Book Review

(First published in 1985 in volume 2, p. 80, of the third series of The Bradford Antiquary, the journal of the Bradford Historical and Antiquarian Society.)

Unbelievable But True!

Clarence Muff. (Occasional Local Publications No.6, City of Bradford Metropolitan Council, Libraries Division, 1984). 95p

Clarence Muff's vivid account of life in the rough, tough Mount Street district of Bradford is appropriately free from grammatical fussiness and conventional restraints. On one occasion at least, the reader needs a strong stomach, but there is nothing new in that these days.

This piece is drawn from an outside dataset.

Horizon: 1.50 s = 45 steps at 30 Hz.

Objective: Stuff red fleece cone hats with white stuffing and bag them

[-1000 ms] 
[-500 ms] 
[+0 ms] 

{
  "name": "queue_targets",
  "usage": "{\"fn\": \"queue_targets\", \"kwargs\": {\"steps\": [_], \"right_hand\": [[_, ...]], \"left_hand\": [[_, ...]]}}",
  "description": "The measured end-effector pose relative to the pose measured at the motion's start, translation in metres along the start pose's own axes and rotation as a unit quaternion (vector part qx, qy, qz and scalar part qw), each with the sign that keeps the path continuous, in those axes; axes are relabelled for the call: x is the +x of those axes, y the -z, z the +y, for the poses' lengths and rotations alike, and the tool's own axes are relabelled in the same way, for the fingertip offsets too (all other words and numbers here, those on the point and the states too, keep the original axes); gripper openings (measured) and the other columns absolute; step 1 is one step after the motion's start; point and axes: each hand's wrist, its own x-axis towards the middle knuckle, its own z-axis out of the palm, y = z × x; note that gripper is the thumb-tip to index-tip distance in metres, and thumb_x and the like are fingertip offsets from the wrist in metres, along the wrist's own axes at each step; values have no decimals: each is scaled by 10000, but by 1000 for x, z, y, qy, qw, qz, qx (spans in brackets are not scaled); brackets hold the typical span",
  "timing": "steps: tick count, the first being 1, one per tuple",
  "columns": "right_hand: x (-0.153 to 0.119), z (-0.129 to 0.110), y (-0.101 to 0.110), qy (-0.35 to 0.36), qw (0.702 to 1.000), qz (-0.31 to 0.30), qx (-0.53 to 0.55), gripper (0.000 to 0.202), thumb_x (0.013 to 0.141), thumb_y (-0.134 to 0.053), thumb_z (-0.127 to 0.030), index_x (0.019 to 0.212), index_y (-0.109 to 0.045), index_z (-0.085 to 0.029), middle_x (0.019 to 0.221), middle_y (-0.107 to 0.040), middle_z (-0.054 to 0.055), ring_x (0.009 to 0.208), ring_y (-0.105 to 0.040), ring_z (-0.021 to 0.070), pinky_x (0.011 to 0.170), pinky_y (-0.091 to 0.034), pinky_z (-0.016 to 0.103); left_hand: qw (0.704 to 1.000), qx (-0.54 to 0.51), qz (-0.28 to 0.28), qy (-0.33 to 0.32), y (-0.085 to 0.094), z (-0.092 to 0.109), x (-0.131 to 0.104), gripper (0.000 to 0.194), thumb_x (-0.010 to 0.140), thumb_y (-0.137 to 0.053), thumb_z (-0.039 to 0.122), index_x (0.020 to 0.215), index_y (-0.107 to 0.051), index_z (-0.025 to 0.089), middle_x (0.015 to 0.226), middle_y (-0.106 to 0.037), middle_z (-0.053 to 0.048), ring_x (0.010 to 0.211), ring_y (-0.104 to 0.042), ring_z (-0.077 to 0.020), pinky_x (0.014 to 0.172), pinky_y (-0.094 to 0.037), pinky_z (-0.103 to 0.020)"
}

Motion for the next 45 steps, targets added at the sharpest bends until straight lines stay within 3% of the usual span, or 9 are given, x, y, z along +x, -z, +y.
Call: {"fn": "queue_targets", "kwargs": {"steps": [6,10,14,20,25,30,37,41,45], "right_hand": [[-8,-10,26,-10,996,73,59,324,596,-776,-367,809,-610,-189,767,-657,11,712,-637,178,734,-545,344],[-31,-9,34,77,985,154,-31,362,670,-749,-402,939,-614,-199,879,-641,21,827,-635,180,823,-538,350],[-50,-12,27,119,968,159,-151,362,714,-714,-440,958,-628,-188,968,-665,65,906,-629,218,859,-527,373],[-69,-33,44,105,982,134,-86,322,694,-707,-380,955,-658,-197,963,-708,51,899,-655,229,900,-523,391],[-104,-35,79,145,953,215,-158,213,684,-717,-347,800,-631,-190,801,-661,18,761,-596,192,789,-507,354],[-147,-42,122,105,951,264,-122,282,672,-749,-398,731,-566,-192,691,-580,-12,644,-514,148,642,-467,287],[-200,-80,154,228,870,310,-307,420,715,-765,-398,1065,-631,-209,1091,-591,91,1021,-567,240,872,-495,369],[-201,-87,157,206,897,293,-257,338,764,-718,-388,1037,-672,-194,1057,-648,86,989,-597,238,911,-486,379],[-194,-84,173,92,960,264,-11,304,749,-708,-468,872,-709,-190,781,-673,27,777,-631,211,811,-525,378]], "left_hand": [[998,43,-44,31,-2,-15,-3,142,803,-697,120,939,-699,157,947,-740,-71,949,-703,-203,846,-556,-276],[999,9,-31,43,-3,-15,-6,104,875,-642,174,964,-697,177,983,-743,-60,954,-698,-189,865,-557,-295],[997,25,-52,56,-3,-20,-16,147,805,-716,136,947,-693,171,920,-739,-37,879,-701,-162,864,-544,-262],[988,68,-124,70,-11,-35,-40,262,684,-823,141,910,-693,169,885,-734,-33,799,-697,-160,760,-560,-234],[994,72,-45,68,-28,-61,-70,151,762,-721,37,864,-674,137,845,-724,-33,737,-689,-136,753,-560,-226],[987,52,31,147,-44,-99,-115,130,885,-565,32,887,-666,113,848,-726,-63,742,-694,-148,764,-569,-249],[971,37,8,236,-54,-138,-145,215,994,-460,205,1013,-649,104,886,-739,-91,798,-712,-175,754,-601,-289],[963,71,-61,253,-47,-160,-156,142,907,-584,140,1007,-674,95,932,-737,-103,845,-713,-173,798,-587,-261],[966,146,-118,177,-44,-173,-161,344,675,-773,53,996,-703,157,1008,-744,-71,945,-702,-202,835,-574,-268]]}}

This is a written form of recorded speech, and just the kind of history the Bradford Heritage Recording Unit is also seeking to promote, through the experiences of 'ordinary people', although Clarry Muff is no very ordinary person. He has a prodigious memory, and reminds us of many forgotten things - those we have loved and not loved, including visits to the pawnshop, which some families made every week as soon as the washing had been ironed; the knockers-up; the 'jordon' cake (which I recall as being rather 'sad' stuff); the fish and chips, always served in newspaper, and Charlie Chaplin in 'The Kid'.

There is much here to laugh at, but cause for tears, too, as when a hoarding fell down on his mother, breaking her back and killing her three month old baby. Mrs Muff was given up for dead, but how she came back! Clarry's return from Sheffield, penniless after buying two meat pies, tramping footsore and weary through the snow, is a remarkable tribute to the family spirit. 'I never knew there were so many ways of carrying a suitcase', he said.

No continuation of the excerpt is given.